Search code examples
javahibernatehibernate-search

hibernate search not returning the closest words of group of words


I have hibernate search endpoint where I needed to return the closest match in a group of words. when I try to make a search the closest words is not found in the first 10 results, below is the snippet of the hibernate search

FullTextEntityManager fullTextEntityManager = Search.getFullTextEntityManager(entityManager);
        QueryBuilder qb = fullTextEntityManager.getSearchFactory().buildQueryBuilder().forEntity(Test.class).get();
        org.apache.lucene.search.Query luceneQuery = qb.keyword().onFields("arg")
                .matching(searchTerm).createQuery();
        javax.persistence.Query jpaQuery = fullTextEntityManager.createFullTextQuery(luceneQuery, Test.class);

Please how can I return the closest match of group of words


Solution

  • While full-text search can return "close matches" (i.e. to account for typos, etc.), you still need to opt in.

    For approximate matches, you have two solutions:

    1. Use "fuzzy" queries: this solution is limited and not very configurable, but simple to set up.
    2. Configure an analyzer. More configurable, but requires a little bit more knowledge.

    If you go with solution #2, I suggest you have a look at these resources to familiarize yourself with full-text search:

    (This is the documentation of Hibernate Search 6, but the concepts are the same as in Hibernate Search 5)

    Then have a look at how to configure an analyzer in Hibernate Search 5.

    Now you should have a better idea of what analyzers are: the transform the text, both when indexing and querying, into tokens that will be matched exactly. The approximate matches are achieved by an approximate transformation: if analysis transforms "Résumé" into "resume", then the query "resume" will match a document containing "Résumé".

    For example:

    Document: "Quick Brown Fox" => "quick", "brown", "fox"
    Queried: "Qick borwn fox" => "qick", "borwn", "fox"
    Matching: "fox"
    

    There's a typo in the query. The document should be high in the search hits, but it won't be because only one term matches, "fox".

    To get even more approximate matches, one strategy is to break down words into what is called "ngrams". To that end, use NGramFilterFactory, like here for example.

    If we set up analysis to break down words into 3-grams, we will get this:

    Document: "quick brown fox" => "qui", "uic", "ick", "bro", "row", "own", "fox"
    Queried: "qick borwn fox" => "qic", "ick", "bor", "orw", "rwn", "fox"
    Matching: "ick", "fox"
    

    Now it's a little better: two terms will match, "ick" and "fox". The document will be higher up in the result list.

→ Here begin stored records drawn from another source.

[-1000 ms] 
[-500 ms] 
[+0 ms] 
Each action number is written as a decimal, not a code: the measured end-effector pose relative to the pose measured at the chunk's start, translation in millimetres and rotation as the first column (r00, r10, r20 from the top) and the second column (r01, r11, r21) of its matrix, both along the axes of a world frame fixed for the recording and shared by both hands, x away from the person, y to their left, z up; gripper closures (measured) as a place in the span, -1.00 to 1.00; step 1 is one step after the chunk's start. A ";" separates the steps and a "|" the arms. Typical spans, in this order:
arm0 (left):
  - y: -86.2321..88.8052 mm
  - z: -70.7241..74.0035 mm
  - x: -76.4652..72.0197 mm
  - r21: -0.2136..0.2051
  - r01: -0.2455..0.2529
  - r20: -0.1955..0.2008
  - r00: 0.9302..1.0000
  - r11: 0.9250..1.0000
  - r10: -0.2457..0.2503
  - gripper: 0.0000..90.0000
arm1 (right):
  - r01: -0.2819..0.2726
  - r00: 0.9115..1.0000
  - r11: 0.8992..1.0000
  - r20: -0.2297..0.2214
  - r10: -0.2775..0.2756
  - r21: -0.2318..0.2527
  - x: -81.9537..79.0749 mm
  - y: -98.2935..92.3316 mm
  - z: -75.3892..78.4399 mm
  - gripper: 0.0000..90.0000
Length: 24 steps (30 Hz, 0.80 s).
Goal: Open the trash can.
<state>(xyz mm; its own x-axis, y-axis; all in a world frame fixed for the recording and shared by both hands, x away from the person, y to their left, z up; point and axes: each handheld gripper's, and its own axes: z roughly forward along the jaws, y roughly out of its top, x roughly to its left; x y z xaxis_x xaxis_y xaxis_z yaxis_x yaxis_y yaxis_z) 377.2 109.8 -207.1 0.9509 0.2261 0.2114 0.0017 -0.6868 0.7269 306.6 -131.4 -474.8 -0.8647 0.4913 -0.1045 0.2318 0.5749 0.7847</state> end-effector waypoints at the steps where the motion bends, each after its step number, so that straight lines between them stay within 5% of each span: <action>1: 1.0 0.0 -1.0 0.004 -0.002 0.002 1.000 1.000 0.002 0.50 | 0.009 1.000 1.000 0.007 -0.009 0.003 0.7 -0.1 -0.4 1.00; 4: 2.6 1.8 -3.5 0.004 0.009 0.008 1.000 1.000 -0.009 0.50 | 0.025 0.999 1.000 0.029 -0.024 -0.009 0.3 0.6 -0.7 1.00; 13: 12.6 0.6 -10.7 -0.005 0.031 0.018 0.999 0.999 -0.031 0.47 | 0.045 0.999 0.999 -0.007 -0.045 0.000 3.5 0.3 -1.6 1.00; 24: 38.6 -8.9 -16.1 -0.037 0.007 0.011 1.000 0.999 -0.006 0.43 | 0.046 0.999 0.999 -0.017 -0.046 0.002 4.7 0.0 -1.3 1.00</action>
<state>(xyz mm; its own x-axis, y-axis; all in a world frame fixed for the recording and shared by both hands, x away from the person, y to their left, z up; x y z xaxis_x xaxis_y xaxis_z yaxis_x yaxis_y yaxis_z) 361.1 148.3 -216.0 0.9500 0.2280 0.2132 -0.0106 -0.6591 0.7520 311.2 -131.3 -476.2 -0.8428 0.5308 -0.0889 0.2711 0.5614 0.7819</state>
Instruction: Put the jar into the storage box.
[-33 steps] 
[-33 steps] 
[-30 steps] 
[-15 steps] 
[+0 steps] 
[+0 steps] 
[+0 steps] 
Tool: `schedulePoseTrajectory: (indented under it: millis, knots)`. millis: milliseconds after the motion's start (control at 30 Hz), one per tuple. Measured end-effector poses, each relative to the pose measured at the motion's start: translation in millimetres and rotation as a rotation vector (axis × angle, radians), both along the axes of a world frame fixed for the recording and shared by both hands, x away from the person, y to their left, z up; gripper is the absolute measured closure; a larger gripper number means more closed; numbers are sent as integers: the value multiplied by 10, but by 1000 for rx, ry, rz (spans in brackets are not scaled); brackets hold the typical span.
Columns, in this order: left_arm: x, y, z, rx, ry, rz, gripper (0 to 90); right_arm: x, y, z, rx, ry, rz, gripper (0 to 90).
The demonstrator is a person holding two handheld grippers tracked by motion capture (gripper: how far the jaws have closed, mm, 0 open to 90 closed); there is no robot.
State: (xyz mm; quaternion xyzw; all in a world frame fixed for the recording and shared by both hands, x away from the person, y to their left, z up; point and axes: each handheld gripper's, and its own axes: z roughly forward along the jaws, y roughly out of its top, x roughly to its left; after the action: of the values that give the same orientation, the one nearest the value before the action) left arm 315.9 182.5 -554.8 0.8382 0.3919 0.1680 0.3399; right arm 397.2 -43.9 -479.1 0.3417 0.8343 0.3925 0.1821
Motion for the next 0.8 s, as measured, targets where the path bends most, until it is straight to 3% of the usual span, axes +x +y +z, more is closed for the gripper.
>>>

    Of course, it's not perfect either:

    1. You will now get matches with possibly unrelated documents, such as one containing "fickle" (=> "fic", "ick", "kle"). This should be counterbalanced by a sort by relevance, bringing the best matches near the top of the result list: if the user finds what he wants near the top, they won't mind that other results are irrelevant.
    2. The word "borwn" still wasn't detected as a match. You could add 2-grams on top of the 3-grams, so that "wn" matches, but be careful: you will get even more irrelevant matches.

    As you can see, getting a full-text search that behaves just the way you want requires some work and configuration; there's no "one-size-fits-all" solution. You just need to try different configurations and see what suits you best.